[Entries taken from a collection]
┌──
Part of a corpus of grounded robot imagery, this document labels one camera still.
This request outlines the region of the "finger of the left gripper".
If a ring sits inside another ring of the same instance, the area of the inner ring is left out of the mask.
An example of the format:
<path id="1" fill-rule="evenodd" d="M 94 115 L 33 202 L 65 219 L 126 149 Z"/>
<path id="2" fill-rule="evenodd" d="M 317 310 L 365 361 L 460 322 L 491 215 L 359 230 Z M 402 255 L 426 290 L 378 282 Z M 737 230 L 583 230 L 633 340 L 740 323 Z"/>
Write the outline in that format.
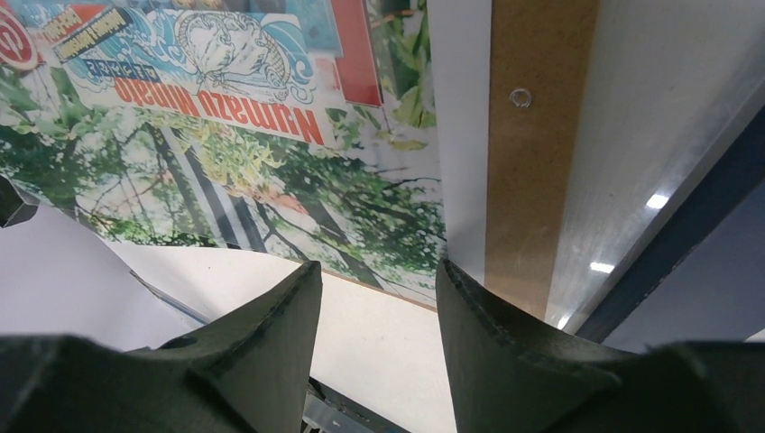
<path id="1" fill-rule="evenodd" d="M 1 227 L 15 226 L 32 219 L 40 200 L 19 191 L 8 179 L 1 177 Z"/>

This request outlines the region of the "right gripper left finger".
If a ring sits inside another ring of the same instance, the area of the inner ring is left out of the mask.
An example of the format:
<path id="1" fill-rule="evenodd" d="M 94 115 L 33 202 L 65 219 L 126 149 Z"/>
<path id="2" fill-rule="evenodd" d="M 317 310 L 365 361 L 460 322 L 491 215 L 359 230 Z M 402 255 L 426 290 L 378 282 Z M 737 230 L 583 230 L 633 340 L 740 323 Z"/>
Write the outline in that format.
<path id="1" fill-rule="evenodd" d="M 322 298 L 319 263 L 151 349 L 3 336 L 4 432 L 296 432 Z"/>

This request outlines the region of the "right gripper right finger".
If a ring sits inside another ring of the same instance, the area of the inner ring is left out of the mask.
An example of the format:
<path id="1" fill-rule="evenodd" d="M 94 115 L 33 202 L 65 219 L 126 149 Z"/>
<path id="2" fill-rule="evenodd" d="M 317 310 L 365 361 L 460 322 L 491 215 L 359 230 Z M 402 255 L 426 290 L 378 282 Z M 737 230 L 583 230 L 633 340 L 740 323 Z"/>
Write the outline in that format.
<path id="1" fill-rule="evenodd" d="M 437 311 L 460 432 L 761 432 L 764 346 L 680 342 L 633 354 L 569 335 L 449 260 Z"/>

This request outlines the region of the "wooden picture frame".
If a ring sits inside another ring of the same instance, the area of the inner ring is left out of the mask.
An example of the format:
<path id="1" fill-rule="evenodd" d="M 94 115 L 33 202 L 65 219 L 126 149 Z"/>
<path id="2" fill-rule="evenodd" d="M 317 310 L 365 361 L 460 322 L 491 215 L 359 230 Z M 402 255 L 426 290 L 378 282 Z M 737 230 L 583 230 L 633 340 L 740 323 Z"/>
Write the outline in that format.
<path id="1" fill-rule="evenodd" d="M 547 323 L 604 341 L 763 178 L 763 2 L 602 2 Z"/>

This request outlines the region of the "colourful printed photo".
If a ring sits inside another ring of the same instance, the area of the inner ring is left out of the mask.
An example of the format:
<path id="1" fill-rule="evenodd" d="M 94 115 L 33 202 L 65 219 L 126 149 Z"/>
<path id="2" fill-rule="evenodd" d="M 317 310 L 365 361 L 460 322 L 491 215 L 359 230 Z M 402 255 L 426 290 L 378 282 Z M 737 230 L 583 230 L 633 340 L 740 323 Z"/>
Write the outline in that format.
<path id="1" fill-rule="evenodd" d="M 4 1 L 1 177 L 109 241 L 316 261 L 434 307 L 431 1 Z"/>

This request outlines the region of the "brown frame backing board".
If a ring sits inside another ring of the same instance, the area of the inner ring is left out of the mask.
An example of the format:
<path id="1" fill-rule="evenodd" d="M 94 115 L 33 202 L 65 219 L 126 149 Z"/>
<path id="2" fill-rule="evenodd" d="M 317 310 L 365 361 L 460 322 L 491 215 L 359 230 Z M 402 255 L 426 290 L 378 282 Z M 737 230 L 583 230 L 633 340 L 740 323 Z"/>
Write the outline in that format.
<path id="1" fill-rule="evenodd" d="M 600 5 L 492 7 L 484 284 L 544 318 Z"/>
└──
TASK REQUIREMENTS
Exclude every picture and copy the remaining data exactly.

EXERCISE RESPONSE
Part of a corpus of grounded robot imagery, this document labels one camera still.
This request outlines the region of the "finger of the left gripper".
If a ring sits inside another ring of the same instance, the area of the inner ring is left out of the mask.
An example of the format:
<path id="1" fill-rule="evenodd" d="M 94 115 L 33 202 L 65 219 L 126 149 Z"/>
<path id="2" fill-rule="evenodd" d="M 317 310 L 365 361 L 460 322 L 491 215 L 359 230 Z M 402 255 L 426 290 L 378 282 Z M 737 230 L 583 230 L 633 340 L 740 323 Z"/>
Write the outline in that format.
<path id="1" fill-rule="evenodd" d="M 1 227 L 15 226 L 32 219 L 40 200 L 19 191 L 8 179 L 1 177 Z"/>

This request outlines the region of the "right gripper left finger".
If a ring sits inside another ring of the same instance, the area of the inner ring is left out of the mask.
An example of the format:
<path id="1" fill-rule="evenodd" d="M 94 115 L 33 202 L 65 219 L 126 149 Z"/>
<path id="2" fill-rule="evenodd" d="M 317 310 L 365 361 L 460 322 L 491 215 L 359 230 Z M 402 255 L 426 290 L 378 282 Z M 737 230 L 583 230 L 633 340 L 740 323 Z"/>
Write the outline in that format.
<path id="1" fill-rule="evenodd" d="M 322 298 L 319 263 L 151 349 L 3 336 L 4 432 L 296 432 Z"/>

This request outlines the region of the "right gripper right finger".
If a ring sits inside another ring of the same instance, the area of the inner ring is left out of the mask.
An example of the format:
<path id="1" fill-rule="evenodd" d="M 94 115 L 33 202 L 65 219 L 126 149 Z"/>
<path id="2" fill-rule="evenodd" d="M 317 310 L 365 361 L 460 322 L 491 215 L 359 230 Z M 402 255 L 426 290 L 378 282 Z M 737 230 L 583 230 L 633 340 L 740 323 Z"/>
Write the outline in that format.
<path id="1" fill-rule="evenodd" d="M 437 311 L 460 432 L 761 432 L 764 346 L 680 342 L 633 354 L 569 335 L 449 260 Z"/>

This request outlines the region of the "wooden picture frame".
If a ring sits inside another ring of the same instance, the area of the inner ring is left out of the mask.
An example of the format:
<path id="1" fill-rule="evenodd" d="M 94 115 L 33 202 L 65 219 L 126 149 Z"/>
<path id="2" fill-rule="evenodd" d="M 317 310 L 365 361 L 460 322 L 491 215 L 359 230 Z M 402 255 L 426 290 L 378 282 Z M 737 230 L 583 230 L 633 340 L 740 323 Z"/>
Write the outline in that format.
<path id="1" fill-rule="evenodd" d="M 547 323 L 604 341 L 763 178 L 763 2 L 602 2 Z"/>

This request outlines the region of the "colourful printed photo".
If a ring sits inside another ring of the same instance, the area of the inner ring is left out of the mask.
An example of the format:
<path id="1" fill-rule="evenodd" d="M 94 115 L 33 202 L 65 219 L 126 149 Z"/>
<path id="2" fill-rule="evenodd" d="M 317 310 L 365 361 L 460 322 L 491 215 L 359 230 Z M 402 255 L 426 290 L 378 282 Z M 737 230 L 583 230 L 633 340 L 740 323 Z"/>
Write the outline in that format.
<path id="1" fill-rule="evenodd" d="M 4 1 L 1 177 L 109 241 L 316 261 L 434 307 L 431 1 Z"/>

This request outlines the region of the "brown frame backing board".
If a ring sits inside another ring of the same instance, the area of the inner ring is left out of the mask.
An example of the format:
<path id="1" fill-rule="evenodd" d="M 94 115 L 33 202 L 65 219 L 126 149 Z"/>
<path id="2" fill-rule="evenodd" d="M 317 310 L 365 361 L 460 322 L 491 215 L 359 230 Z M 402 255 L 426 290 L 378 282 Z M 737 230 L 583 230 L 633 340 L 740 323 Z"/>
Write the outline in that format.
<path id="1" fill-rule="evenodd" d="M 600 5 L 492 7 L 484 284 L 544 318 Z"/>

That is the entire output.